Task statement
Copy exactly the lines of the data below that run from the line holding "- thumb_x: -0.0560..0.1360" through the line holding "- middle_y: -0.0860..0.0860", both ends included.

* * *

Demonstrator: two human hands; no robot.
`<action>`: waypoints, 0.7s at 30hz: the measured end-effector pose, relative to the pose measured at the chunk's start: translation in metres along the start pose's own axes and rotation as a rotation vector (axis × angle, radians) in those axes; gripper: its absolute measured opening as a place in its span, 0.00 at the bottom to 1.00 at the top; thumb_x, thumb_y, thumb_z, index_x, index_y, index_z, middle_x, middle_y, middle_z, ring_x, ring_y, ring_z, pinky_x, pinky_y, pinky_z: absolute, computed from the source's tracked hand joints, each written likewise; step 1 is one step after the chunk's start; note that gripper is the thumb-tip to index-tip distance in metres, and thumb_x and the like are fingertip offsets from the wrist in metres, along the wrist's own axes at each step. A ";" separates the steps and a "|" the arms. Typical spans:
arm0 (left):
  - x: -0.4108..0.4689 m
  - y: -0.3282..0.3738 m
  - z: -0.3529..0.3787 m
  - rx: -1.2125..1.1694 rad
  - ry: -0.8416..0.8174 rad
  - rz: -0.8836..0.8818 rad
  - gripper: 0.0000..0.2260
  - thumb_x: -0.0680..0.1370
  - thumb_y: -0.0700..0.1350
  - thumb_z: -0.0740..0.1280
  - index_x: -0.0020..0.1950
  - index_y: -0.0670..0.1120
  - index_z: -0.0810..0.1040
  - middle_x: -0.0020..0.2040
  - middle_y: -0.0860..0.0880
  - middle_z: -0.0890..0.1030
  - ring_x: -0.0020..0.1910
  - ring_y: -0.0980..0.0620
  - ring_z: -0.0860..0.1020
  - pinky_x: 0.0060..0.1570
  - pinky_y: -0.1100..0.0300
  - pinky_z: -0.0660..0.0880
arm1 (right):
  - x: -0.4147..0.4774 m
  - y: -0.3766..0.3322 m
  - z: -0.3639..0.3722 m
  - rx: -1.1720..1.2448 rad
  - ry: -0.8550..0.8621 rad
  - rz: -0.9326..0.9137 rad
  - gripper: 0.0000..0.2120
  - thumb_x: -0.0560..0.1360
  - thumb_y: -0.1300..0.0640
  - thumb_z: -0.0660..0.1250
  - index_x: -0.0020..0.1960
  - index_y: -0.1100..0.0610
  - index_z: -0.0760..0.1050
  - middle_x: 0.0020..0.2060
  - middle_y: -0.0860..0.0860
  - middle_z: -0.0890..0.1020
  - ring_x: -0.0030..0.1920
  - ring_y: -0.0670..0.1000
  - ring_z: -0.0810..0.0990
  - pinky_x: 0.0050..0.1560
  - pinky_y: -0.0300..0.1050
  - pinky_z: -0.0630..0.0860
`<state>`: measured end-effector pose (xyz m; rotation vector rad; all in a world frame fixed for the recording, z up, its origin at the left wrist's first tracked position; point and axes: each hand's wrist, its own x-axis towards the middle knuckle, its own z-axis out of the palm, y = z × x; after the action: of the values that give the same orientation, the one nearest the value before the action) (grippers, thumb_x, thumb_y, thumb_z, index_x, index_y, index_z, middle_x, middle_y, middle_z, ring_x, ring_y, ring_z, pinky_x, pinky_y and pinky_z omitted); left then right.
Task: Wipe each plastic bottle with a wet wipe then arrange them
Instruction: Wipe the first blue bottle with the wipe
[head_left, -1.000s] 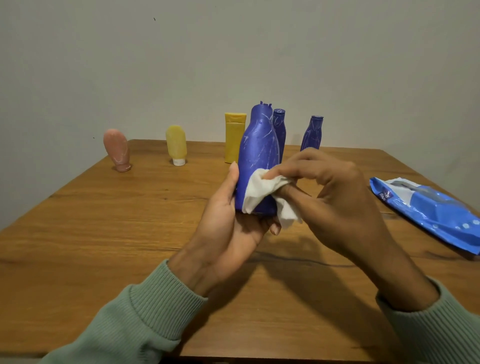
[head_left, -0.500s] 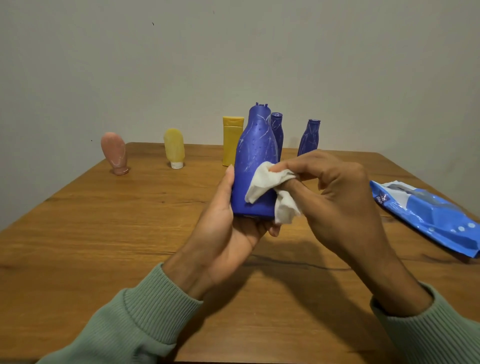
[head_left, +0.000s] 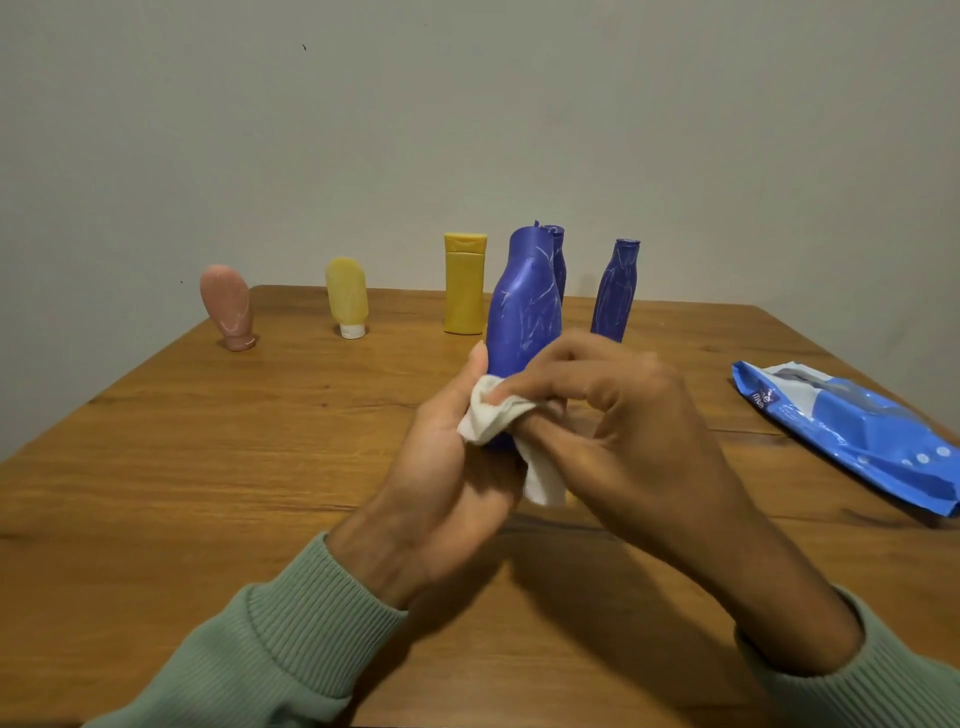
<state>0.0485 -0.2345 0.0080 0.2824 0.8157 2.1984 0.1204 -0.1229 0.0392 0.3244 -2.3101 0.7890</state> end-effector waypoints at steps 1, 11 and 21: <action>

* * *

Answer to this problem
  - thumb_x: -0.0560..0.1360
  - thumb_y: -0.1300..0.0640
  - thumb_z: -0.0660..0.1250
  - index_x: -0.0020..0.1960
  - index_y: -0.1100..0.0610
  - index_z: -0.0760..0.1050
  - middle_x: 0.0020..0.2060
  - middle_y: -0.0860..0.0860

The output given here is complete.